Finely oiled and polished wood isn't the most obvious choice for bicycle grips. It's much more expensive than run-of-the-mill rubber and doesn't seem like it would necessarily grip that well or feel that comfortable during actual cycling.

However, Velospring designer Klaus Mildenberger has a lifelong passion for both wood and cycling. He decided to team the know-how he's gained from his decades of crafting wooden furniture and home decor pieces with his love for cycling, creating a bicycle component that looks as uniquely beautiful as a piece of fine, handcrafted furniture.

"Wood stands for pure beauty, exquisite aesthetic, sensual haptics, and natural individuality," Velospring explains. "The natural grain of the local walnut wood makes every grip pair very special and unique."

All true, but can wood really perform up to its price bracket when it comes to the simple but important task of keeping fingers wrapped comfortably around handlebars? We can't tell for sure without a thorough trial, but we do know that the 11-oz (310-g/per pair) Sen Comfort grips are more than just stylish accessories for ultra-expensive show bikes. Each grip features spring-based suspension hardware that provides a bit of impact-absorbing cushion. The spring action allows the grips to twist a small amount, smoothing out the impacts and vibrations of rough ground and ensuring the ergonomically whittled walnut doesn't become harsh and uncomfortable in the cyclist's hands.

Velospring has made a positive impression on at least a few industry professionals. The Sen Comfort grips took home a Green Award at the 2014 Eurobike show and were a BrandNew Award finalist at the ISPO Munich show earlier this month.

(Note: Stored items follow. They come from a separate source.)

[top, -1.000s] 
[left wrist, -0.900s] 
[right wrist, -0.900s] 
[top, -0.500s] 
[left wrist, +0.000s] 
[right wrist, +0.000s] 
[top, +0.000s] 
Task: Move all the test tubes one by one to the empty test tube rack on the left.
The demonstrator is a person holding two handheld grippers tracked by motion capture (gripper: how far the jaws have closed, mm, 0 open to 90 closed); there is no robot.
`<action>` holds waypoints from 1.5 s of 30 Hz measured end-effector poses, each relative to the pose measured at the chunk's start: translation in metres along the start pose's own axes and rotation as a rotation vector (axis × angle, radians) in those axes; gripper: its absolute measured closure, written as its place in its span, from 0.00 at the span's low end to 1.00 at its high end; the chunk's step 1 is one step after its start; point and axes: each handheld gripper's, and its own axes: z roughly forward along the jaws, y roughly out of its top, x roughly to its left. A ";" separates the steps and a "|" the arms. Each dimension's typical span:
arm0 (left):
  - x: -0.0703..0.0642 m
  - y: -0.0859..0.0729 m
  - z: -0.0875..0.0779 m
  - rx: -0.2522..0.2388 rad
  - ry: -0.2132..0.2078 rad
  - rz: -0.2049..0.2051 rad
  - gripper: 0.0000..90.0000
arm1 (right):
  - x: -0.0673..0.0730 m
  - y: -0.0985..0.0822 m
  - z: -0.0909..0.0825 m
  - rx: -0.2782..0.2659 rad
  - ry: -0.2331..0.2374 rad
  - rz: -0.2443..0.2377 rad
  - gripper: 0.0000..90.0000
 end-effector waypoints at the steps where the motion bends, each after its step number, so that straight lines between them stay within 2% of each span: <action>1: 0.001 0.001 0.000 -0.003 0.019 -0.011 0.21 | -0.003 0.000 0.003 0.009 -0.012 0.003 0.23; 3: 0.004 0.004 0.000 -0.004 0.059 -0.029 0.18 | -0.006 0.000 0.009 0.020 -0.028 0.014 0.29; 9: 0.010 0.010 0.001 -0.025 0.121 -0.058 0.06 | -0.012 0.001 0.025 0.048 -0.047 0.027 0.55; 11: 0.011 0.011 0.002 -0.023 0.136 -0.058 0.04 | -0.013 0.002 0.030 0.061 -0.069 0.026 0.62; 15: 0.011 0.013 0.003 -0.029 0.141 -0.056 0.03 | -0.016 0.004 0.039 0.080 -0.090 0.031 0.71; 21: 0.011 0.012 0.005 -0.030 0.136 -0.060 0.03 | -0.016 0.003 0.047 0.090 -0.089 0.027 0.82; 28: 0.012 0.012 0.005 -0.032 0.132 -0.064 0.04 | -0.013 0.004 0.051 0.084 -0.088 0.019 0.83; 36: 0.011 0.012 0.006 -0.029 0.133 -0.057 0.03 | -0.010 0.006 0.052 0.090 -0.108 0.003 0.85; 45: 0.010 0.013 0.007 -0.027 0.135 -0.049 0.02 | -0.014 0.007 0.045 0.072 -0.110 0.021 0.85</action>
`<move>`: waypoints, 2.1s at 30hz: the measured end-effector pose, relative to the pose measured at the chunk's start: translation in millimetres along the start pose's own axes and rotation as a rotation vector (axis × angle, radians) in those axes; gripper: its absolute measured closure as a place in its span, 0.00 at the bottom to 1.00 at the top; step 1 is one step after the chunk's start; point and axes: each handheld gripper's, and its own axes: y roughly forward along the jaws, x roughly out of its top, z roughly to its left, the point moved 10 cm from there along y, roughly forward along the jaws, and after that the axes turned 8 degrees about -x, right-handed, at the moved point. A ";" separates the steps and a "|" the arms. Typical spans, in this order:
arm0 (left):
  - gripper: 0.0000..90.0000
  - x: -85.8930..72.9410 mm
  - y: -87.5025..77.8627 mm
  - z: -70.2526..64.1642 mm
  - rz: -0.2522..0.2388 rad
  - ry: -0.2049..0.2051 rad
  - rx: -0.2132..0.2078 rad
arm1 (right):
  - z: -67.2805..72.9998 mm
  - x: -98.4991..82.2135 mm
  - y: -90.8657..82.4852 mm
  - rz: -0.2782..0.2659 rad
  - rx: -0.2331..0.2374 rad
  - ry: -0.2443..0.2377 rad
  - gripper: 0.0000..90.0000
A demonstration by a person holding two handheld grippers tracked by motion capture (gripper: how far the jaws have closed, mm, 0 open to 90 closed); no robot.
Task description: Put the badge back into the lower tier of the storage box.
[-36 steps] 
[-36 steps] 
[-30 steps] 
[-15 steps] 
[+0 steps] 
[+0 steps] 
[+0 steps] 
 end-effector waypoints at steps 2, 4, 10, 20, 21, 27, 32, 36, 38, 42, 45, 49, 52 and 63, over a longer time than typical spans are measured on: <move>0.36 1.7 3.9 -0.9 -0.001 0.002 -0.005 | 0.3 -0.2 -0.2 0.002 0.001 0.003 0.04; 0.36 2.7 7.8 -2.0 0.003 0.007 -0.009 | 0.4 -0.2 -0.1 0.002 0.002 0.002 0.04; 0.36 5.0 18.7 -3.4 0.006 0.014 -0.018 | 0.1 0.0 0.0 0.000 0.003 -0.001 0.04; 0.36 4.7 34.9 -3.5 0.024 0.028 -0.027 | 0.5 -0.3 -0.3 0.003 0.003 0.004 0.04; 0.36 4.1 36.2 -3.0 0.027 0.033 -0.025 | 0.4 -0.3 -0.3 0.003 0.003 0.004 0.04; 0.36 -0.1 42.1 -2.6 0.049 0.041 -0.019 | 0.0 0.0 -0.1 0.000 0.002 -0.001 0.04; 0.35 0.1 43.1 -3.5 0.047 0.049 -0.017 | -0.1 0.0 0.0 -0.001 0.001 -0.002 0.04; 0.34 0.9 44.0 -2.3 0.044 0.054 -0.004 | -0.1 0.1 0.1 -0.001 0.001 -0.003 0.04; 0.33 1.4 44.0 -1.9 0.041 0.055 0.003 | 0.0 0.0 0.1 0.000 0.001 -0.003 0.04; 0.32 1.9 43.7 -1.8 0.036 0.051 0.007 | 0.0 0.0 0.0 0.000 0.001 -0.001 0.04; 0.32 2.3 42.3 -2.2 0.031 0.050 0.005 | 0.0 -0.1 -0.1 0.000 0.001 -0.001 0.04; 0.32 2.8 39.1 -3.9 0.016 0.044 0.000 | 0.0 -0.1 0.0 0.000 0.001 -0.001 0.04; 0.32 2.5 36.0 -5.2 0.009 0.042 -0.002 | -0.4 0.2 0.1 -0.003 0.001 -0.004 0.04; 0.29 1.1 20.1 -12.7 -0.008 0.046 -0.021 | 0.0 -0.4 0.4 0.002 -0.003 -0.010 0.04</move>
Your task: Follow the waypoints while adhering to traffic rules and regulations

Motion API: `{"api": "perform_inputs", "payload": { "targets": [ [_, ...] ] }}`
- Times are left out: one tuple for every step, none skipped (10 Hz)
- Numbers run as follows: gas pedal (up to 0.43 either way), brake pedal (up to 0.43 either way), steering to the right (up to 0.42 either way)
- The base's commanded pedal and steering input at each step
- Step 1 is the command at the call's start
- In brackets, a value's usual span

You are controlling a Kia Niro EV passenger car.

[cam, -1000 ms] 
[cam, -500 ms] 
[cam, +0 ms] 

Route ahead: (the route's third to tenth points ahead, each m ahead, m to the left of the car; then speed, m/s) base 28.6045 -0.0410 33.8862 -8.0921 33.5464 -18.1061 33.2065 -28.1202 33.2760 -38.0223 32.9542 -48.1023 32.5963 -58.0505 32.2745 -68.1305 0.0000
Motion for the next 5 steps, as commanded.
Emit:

Cool design and industry accolades aside, €199 (US$225) is an awful lot to spend on a set of grips. But if you're looking to put together a high-spec commuter bike with second-to-none looks, you'll probably have trouble finding another set of grips with the same level of high-tech, high-style design. Velospring has a network of dealers around various European countries, including Germany, the Netherlands and the UK.

Those that think the internal suspension system sounds like unnecessary weight and cost can opt for the spring-less, 8.6-oz (245-g/per pair) Sen Pur grips, which feature the same wooden design for a lower price of €149. Such consumers should probably shop other wooden grips, too, as the small market includes some lower-priced products that still look awfully nice, including these $70 grips from Nisnas Industries.

If you enjoy the wooden design featured on Velospring's grips, you might take a few moments to check out Mildenberger's furniture design site. The site is only available in German and Russian, but the photos speak for themselves.